### [WORK INSTRUCTIONS]
Tally the lines in the listing below that contain the string "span", and state only the total.

################

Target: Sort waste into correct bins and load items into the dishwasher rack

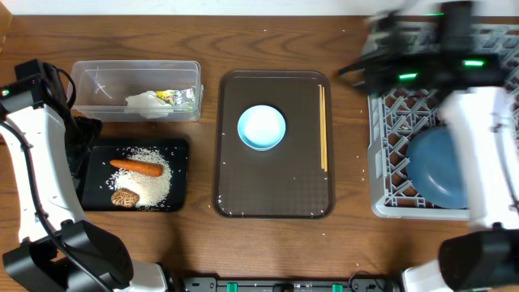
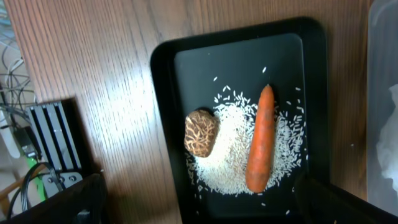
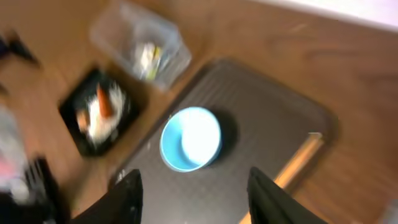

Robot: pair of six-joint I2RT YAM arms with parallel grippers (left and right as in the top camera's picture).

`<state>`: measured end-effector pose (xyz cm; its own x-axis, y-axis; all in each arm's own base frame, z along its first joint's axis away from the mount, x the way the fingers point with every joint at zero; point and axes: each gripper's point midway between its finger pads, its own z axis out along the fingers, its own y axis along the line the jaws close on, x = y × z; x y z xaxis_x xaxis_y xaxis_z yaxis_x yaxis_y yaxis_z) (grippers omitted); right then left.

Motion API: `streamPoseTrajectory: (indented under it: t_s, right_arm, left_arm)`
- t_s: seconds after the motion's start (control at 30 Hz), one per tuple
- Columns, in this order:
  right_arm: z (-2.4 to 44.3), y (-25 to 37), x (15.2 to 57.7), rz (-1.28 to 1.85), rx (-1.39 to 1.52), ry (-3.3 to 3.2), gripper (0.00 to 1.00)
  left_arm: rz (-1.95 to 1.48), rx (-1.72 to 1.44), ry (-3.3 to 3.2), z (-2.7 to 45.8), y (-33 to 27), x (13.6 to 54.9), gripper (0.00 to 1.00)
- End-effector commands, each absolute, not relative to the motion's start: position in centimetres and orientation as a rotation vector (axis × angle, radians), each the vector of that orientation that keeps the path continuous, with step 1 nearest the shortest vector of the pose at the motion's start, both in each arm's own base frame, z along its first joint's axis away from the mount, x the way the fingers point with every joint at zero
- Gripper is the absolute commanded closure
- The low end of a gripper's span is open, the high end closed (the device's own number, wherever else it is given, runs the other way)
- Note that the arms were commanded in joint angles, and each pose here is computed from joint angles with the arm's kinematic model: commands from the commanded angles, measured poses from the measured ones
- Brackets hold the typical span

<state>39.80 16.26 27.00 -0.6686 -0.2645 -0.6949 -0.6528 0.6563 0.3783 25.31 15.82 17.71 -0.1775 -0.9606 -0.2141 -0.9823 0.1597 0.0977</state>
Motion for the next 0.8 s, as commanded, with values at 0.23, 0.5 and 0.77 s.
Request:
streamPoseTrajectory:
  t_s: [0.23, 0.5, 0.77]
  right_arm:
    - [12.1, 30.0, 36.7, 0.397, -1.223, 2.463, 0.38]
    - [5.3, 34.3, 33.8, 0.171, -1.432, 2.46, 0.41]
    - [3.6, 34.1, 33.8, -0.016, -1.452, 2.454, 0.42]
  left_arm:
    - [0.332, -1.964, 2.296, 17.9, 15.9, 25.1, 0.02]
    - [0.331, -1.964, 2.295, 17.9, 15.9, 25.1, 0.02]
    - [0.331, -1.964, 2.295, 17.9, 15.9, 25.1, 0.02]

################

### [RESPONSE]
2